Stuc a’Chroin 5000 was a British Championship race last year, so they are used to their time in the spotlight. Most established events, like Stuc, have rules surrounding littering on the part of participants. A lot of the conversations in the comments turned to other sports, such as cycling, but even in professional cycling, riders can receive penalties for littering outside feed zones.
It is perhaps something worth looking at if there are still events without rules surrounding littering, but to jump down the throats of an event ran by locals as a not-for-profit sporting spectacle is not appropriate without the facts.
Also, as is clear from the statement, the safety of people was a much more important factor in the organisers’ decision, both to get off the hill and in the covering of the bottles. Yes, the argument could be made to cancel the race, but the cut-off time was actually reduced by 15 minutes, and conditions were fine if you were moving quick and not stopping often. For those marshals on the tops, it was pretty cold.

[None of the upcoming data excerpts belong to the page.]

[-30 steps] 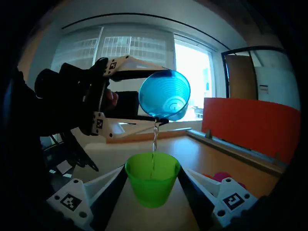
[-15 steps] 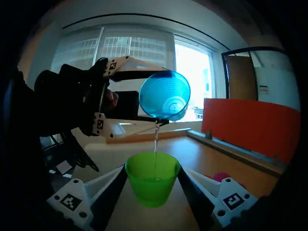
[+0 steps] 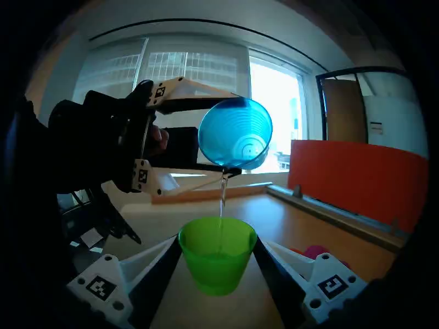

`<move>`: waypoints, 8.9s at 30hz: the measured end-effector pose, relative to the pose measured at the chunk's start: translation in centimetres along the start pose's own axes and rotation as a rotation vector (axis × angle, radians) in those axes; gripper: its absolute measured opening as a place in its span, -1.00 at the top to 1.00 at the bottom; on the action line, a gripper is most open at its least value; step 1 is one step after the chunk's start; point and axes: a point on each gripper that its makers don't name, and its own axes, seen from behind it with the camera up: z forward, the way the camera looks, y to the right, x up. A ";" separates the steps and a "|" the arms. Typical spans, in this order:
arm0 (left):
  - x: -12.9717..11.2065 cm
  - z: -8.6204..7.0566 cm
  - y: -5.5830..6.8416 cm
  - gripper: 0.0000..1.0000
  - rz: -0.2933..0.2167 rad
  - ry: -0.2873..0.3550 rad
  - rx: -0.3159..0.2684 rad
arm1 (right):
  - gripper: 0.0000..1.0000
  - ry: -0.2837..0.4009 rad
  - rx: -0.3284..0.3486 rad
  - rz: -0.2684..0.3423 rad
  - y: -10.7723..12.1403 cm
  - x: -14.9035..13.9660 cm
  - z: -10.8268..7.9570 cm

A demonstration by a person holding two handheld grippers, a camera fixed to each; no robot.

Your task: Pour water

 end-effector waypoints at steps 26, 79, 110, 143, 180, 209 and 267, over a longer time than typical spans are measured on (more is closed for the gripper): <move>0.4 -0.3 -0.4 -0.73 0.039 0.007 0.001 | -0.85 0.000 0.006 0.000 -0.2 -0.3 0.2; 1.1 -0.2 -0.9 -0.73 0.145 0.011 0.018 | -0.85 0.009 0.008 -0.002 -0.4 0.1 -0.1; 1.3 -0.3 -1.4 -0.73 0.202 0.022 0.034 | -0.85 0.009 0.011 -0.008 -0.6 0.2 0.1; 2.1 -0.8 -1.1 -0.73 0.244 0.020 0.038 | -0.85 0.013 0.011 -0.014 -0.6 0.2 0.2; 1.0 -1.0 -1.8 -0.73 0.140 0.013 0.059 | -0.84 0.009 -0.004 -0.025 -0.4 0.9 0.0; -3.1 -1.9 -1.6 -0.72 -0.466 -0.044 0.071 | -0.85 0.030 -0.019 -0.037 -0.1 2.0 -0.5; -9.5 -2.7 4.1 -0.72 -1.316 -0.165 -0.021 | -0.85 -0.012 -0.045 -0.052 0.1 2.9 -1.9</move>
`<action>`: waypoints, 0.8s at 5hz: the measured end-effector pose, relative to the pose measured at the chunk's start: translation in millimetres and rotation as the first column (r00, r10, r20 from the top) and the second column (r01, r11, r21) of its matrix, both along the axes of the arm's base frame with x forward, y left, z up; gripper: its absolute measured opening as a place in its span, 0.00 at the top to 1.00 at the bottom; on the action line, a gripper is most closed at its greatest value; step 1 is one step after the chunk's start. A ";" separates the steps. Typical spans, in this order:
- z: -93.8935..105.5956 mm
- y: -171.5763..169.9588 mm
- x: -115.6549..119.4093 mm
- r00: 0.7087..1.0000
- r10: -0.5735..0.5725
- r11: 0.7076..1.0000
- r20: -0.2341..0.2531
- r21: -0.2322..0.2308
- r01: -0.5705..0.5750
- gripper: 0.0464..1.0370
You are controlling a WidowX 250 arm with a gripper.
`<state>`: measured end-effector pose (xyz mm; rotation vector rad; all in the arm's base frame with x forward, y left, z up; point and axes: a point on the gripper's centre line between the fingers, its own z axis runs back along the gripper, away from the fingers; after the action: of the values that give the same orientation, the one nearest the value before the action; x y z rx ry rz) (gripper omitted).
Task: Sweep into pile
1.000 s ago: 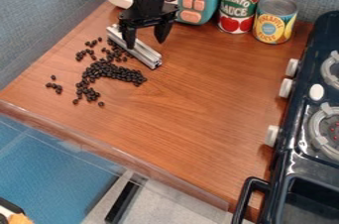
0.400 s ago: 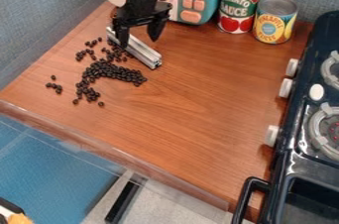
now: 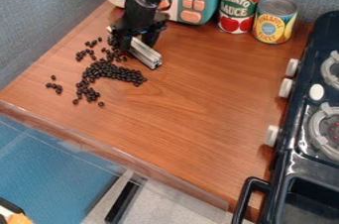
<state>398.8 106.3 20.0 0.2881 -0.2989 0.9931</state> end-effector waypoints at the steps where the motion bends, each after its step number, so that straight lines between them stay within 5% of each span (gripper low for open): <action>1: -2.5 2.1 -2.4 1.000 0.014 1.000 0.008 0.011 -0.014 0.65; 4: -1.5 -0.3 5.9 0.996 0.070 0.998 0.061 -0.015 -0.069 0.66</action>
<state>404.7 105.9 18.6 0.2581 -0.3399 1.0731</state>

The committee added: “Conditions up Stuc a’ Chroin on Saturday were treacherous and the safety of the marshals was compromised, with the result being that not all our closing procedures were fully carried out. We care deeply for our local and global environment and do try to remove all waste.
“To those of you who gave us the benefit of the doubt, we thank you and apologise sincerely. To the others, we also apologise but urge you to maybe ask questions first, note the response and then take your unreasonable stance if it is still deserved.”
The arguments did throw up some good questions, though. One of which that I felt deserved most credence was the argument that not that many bottles were needed if a required bit of kit was water. Water was not in the kit check, but food was. If this was otherwise, perhaps fewer bottles would be needed, thus reducing the chance of having to leave a stash for Keyboard Warriors to get mad about.
Next year is the race’s 30th anniversary, and I hope I can return to it fitter than this year, but also finish it in style. Although, finishing it with a buff as a tourniquet and blood all down your leg with a beaming smile is a pretty good end, too. Shame about the buff, though.